▶ **DATA SECTION**
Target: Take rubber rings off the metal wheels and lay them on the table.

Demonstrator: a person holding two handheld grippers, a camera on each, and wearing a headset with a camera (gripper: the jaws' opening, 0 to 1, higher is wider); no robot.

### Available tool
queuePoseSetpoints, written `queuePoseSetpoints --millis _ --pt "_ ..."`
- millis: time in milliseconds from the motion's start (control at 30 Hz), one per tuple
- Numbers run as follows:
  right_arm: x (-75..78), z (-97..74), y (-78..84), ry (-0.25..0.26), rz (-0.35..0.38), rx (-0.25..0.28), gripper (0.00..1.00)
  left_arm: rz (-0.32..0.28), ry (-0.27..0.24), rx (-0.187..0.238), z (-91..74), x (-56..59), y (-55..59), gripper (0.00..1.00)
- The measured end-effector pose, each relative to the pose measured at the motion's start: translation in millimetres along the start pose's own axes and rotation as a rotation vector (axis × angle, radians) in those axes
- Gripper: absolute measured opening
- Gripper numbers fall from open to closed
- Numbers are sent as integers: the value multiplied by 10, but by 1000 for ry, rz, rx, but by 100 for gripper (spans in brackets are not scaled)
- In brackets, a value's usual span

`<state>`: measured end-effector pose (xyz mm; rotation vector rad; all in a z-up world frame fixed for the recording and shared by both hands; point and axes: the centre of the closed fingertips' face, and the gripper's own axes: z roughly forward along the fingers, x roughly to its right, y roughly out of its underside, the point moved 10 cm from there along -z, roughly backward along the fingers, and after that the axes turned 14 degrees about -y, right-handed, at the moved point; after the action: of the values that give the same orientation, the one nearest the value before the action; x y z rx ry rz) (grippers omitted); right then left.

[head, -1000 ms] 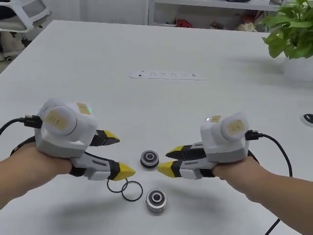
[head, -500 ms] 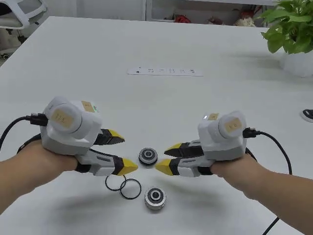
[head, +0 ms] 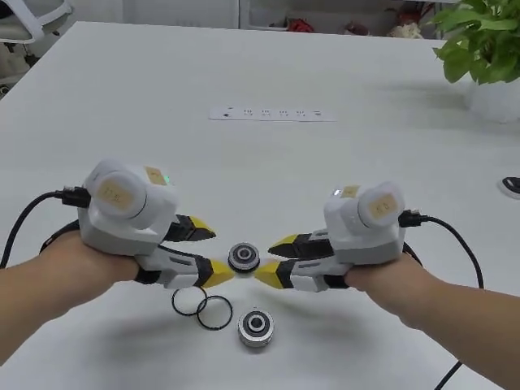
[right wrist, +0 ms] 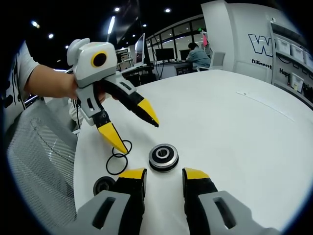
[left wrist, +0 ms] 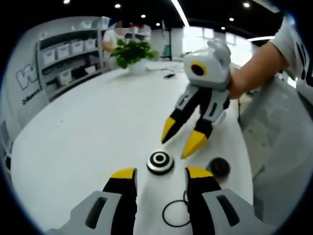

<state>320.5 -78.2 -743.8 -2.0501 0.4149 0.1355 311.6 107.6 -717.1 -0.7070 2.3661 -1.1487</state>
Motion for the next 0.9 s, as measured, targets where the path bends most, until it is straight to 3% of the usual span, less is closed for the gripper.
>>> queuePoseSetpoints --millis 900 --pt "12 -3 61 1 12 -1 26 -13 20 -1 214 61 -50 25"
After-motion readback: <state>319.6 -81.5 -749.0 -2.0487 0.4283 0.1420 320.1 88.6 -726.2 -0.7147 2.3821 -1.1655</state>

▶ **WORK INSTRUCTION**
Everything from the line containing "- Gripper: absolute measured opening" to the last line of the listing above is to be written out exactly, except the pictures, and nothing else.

▶ **EXERCISE OUTPUT**
- Gripper: absolute measured opening
- Gripper numbers fall from open to closed
- Numbers are sent as integers: the value multiplied by 10, but by 1000 for ry, rz, rx, but by 100 for gripper (spans in brackets are not scaled)
- In brackets, a value's usual span

`<state>`: measured end-effector pose (xyz mm; rotation vector rad; all in a z-up world frame fixed for the recording and shared by both hands; point and axes: the centre of the closed fingertips' face, and the gripper's own axes: z roughly forward along the fingers, x roughly to its right, y roughly out of its underside, the point moved 10 cm from there along -z, roughly backward along the fingers, and after that the axes turned 14 degrees about -y, right-handed, at the moved point; after the action: of the values that give the same orientation, the one nearest the value before the action; x y z rx ry rz) (grippers omitted); right then left.

[head, -1000 ms] 
[head, -500 ms] 
[head, +0 ms] 
[right wrist, +0 ms] 
[left wrist, +0 ms] 

<state>320.5 -78.2 -743.8 -2.0501 0.4149 0.1355 311.6 107.6 -717.1 -0.7070 2.3661 -1.1487</state>
Motion for the next 0.9 s, as measured, targets where the path bends most, until it is straight to 3% of the usual span, less is closed for the gripper.
>>> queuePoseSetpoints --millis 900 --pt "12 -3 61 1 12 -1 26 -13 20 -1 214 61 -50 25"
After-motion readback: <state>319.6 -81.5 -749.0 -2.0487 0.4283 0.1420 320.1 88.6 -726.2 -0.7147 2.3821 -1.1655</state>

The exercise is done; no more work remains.